Union Bank of Georgetown v. Corcoran

5 D.C. 513

This text of 5 D.C. 513 (Union Bank of Georgetown v. Corcoran) is published on Counsel Stack Legal Research, covering U.S. Circuit Court for the District of District of Columbia primary law. Counsel Stack provides free access to over 12 million legal documents including statutes, case law, regulations, and constitutions.

Bluebook
Union Bank of Georgetown v. Corcoran, 5 D.C. 513 (circtddc 1838).

Opinion

But the Court (nem'. con.) overruled the objection, the plaintiffs’ counsel, in opening the case to the jury, having admitted that certain property had been assigned to a trustee to be applied to the payment generally of the debts of Thomas Corcoran, senior, and that $1,800 had been paid into the plaintiffs’ bank, to be so applied, a proportion of which was applicable to the note of Thomas Corcoran, senior, mentioned in the indorsement aforesaid.

Mr. Coxe, for the defendant, objected to the admissibility in evidence of the note upon which this action was founded.

But the Court overruled the objection, and the note was read. Whereupon the defendant’s counsel prayed the Court to instruct the jury that upon this evidence the plaintiff was not entitled to recover ; or if entitled to recover, not more than nominal damages, [514]*514without first showing the note of Thomas Corcoran, senior, as described in the said indorsement, and showing further what amount of money is now due thereon ; (Chitty, 154, last edition.) But the Court, (Thruston, J. absent,) refused to give the instruction, and the defendant’s counsel took a bill of exceptions.

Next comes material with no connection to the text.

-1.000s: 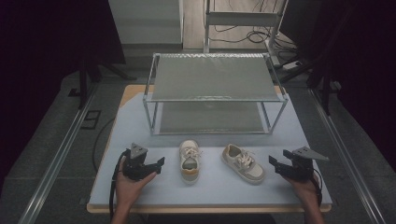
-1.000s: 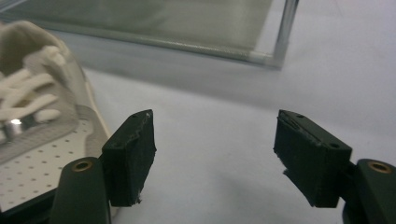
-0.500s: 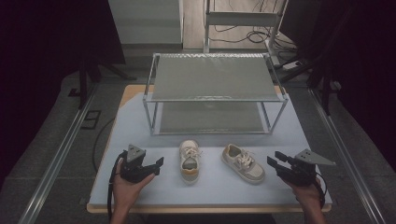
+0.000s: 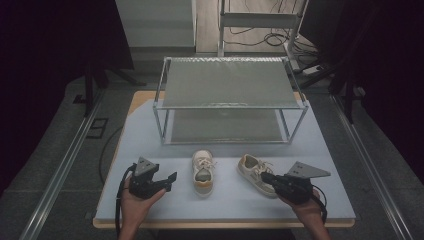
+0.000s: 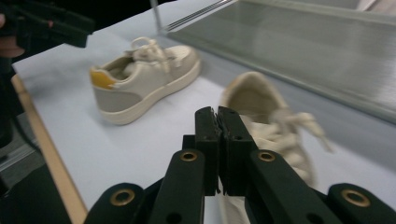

The defendant’s counsel then objected that the note of Thomas Corcoran, senior, being made payable directly to the President and Directors of the Union Bank of Georgetown, or order, and discounted by the bank to the credit of Thomas Corcoran, senior, the transaction was a direct loan, and not a mercantile discount, and that taking the interest in advance for the time the note had to run, was usurious; and that the note in suit, being given as a security for that loan, was void under the statute of usury.

Mr. R. J. Brent, having suggested that the same question would arise in another case now on the trial docket of this term, in which he was concerned as counsel, was permitted to argue the point to the Court.

He contended that there is a difference between a loan and a discount. The taking of the interest in advance can only be justified upon a real mercantile discount of negotiable paper actually negotiated, or by the usage of the banks, known to the legislatures at the time of granting the privilege of banking. Comyns on Usury, 86; Ord on Usury, 68; Marsh v. Martindale, 3 B. & P. 154; Bank of Washington v. Thornton, 3 Peters, 38; 3 Sergeant & Lowber, 95, note; Law of Maryland of 1836, ch. 272, authorizing the discount of notes made payable directly to the banks. Bank of Kentucky v. Brooking, 2 Littell’s Kentucky Hep. 42.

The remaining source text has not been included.